一週間、そんな慎を思い出して、俺は自分で自分を慰めた。毎日、毎日やるなんて、それこそ高校生に戻ったみたいに。
そうしてると、今にも窓から慎が顔を出しそうで、興奮した俺はいつもアッと言う間に達してしまった。
土曜日が来る頃には、もう理性は吹っ飛ぶ寸前で、窓から慎を迎え入れると、俺はまた夢中になって慎を抱き締めた。後はまた記憶が切れ切れになる。

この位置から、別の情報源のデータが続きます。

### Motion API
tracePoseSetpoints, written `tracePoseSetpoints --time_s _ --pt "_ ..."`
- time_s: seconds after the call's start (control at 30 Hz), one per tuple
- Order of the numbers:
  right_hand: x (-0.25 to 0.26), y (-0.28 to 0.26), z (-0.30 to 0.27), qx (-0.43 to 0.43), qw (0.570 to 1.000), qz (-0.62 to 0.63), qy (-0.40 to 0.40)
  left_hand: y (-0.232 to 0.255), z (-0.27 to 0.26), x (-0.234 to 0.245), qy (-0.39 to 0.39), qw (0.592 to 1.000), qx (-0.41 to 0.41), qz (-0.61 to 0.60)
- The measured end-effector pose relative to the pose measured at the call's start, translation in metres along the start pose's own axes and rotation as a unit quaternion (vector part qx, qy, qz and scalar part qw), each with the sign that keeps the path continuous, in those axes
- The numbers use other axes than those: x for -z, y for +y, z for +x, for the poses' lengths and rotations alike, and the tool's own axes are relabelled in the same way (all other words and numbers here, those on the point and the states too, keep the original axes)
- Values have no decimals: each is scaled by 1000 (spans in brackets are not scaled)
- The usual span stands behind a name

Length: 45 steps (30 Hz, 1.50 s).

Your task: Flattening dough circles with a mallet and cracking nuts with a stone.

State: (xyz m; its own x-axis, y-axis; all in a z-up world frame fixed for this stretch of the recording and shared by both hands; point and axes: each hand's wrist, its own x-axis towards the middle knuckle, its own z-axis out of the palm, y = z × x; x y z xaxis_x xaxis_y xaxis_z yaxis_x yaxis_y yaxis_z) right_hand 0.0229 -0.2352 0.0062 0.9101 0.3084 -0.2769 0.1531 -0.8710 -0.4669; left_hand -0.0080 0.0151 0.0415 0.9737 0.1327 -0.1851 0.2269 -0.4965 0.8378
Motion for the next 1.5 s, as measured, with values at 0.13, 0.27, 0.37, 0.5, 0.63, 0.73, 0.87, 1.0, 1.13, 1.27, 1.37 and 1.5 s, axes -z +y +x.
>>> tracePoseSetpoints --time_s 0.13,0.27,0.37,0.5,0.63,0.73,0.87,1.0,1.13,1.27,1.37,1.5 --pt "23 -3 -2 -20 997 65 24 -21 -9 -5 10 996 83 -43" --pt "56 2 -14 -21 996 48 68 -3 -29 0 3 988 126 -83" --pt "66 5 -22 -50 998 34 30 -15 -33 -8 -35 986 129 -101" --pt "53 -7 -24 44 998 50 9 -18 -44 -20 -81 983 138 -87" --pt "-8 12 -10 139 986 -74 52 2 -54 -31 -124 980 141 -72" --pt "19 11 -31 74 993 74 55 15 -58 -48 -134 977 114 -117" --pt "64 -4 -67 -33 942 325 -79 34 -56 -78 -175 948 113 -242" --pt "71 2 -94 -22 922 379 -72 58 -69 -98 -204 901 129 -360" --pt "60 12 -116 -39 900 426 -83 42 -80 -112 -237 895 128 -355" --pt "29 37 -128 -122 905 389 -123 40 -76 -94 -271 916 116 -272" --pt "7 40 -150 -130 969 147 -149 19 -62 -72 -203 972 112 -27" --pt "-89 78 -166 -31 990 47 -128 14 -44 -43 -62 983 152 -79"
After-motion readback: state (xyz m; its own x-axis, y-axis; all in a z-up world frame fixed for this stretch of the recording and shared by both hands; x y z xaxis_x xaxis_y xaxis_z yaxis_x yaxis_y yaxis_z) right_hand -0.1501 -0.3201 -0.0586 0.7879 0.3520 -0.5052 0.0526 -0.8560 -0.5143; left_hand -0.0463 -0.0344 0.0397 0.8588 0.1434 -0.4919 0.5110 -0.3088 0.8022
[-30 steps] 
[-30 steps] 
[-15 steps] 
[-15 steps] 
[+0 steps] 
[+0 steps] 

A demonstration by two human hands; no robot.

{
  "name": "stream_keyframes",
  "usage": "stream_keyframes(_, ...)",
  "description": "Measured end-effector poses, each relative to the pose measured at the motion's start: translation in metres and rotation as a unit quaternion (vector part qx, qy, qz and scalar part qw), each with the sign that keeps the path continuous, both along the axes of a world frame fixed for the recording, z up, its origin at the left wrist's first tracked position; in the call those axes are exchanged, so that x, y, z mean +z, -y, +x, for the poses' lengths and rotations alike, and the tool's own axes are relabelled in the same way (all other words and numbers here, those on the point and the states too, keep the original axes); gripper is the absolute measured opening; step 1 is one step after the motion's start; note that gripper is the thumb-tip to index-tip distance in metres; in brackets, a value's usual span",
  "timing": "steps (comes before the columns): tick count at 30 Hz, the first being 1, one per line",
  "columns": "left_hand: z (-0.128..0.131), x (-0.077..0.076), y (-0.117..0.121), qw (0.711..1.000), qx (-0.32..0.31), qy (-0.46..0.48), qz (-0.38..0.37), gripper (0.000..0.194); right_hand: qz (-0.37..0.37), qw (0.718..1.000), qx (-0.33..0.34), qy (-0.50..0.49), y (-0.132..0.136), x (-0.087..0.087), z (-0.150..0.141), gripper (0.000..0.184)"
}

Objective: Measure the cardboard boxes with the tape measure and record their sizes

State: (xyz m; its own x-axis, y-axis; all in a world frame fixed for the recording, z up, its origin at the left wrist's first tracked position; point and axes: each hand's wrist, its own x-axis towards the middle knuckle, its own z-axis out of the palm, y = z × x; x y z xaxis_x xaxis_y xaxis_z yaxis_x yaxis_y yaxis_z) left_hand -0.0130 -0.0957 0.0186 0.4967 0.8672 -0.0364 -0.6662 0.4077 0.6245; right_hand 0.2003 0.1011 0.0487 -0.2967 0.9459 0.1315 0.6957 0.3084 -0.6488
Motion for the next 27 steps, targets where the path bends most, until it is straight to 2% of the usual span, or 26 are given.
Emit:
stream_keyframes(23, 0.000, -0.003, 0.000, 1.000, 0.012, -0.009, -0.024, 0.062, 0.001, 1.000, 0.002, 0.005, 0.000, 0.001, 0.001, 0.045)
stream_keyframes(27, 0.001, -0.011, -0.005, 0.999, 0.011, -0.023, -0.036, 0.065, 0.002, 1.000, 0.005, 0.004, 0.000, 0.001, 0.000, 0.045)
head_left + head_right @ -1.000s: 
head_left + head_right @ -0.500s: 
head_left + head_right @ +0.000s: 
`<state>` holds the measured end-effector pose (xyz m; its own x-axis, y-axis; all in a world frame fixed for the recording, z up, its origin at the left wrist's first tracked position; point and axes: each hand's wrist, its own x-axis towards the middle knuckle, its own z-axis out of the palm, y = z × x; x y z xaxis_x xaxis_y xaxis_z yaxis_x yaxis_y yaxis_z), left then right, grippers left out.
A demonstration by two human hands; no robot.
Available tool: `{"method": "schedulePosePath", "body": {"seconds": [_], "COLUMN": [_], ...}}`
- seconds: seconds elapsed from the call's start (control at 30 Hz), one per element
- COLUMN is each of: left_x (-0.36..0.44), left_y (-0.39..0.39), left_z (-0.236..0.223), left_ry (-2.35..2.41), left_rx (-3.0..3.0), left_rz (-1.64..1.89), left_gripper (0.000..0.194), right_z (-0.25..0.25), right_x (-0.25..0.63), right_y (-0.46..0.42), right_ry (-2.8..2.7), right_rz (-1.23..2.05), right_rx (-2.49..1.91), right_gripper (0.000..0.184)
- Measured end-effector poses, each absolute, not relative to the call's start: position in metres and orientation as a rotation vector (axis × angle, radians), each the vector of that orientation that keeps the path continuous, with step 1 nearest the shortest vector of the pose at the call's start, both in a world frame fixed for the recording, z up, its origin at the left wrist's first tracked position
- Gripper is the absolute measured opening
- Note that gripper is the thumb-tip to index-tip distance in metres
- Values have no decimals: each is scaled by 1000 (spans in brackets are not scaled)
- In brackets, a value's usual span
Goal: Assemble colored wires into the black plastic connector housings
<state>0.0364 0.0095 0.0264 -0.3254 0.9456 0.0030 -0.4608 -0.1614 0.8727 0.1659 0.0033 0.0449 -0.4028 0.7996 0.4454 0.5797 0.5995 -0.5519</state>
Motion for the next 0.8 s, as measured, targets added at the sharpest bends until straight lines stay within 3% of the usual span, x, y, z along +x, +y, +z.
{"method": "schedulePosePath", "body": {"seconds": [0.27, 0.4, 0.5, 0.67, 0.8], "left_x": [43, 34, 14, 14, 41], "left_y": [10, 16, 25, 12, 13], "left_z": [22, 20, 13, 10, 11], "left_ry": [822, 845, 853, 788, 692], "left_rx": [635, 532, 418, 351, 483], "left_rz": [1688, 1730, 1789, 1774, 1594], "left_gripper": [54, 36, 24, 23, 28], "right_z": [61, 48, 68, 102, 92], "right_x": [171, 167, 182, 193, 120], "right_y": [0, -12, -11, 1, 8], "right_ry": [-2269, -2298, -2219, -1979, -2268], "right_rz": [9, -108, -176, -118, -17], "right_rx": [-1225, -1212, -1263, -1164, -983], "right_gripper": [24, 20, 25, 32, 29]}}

次の日には、必ず慎が俺の様子を見にやって来た。そして、
「顔見ただけで帰るの辛いけど、それでも会いに来ずにいられない。」
って言って照れたように笑う。
そのまま3ヶ月ほどが過ぎて、時々、仕事をしながらでも、何かの拍子にフト慎の顔や声を思い出すようになった。
(すごい重症かも…)
そんな時に、ふっくらと丸い頬の子供の顔が目に浮かぶことがある。その途端、俺の心臓がドキドキ痛んだ。
慎は夜中にこっそり窓から入って来る。
俺達の関係はそんな関係。コソコソこんなことを続けていても、この先は? うちの親だって、慎の両親だって、俺達のことを知ったら…
そこまで考えて、俺は慌てて頭を振った。
絶対にバレたりしない、慎が大学に行ってしまうまで、それまでの間だけだ。いつか必ず俺の方から諦めるから、それまでの間だけはこのまま…。
でも、そうやってこっそり部屋で会う回数が増えるほど、会えない時間が辛くなった。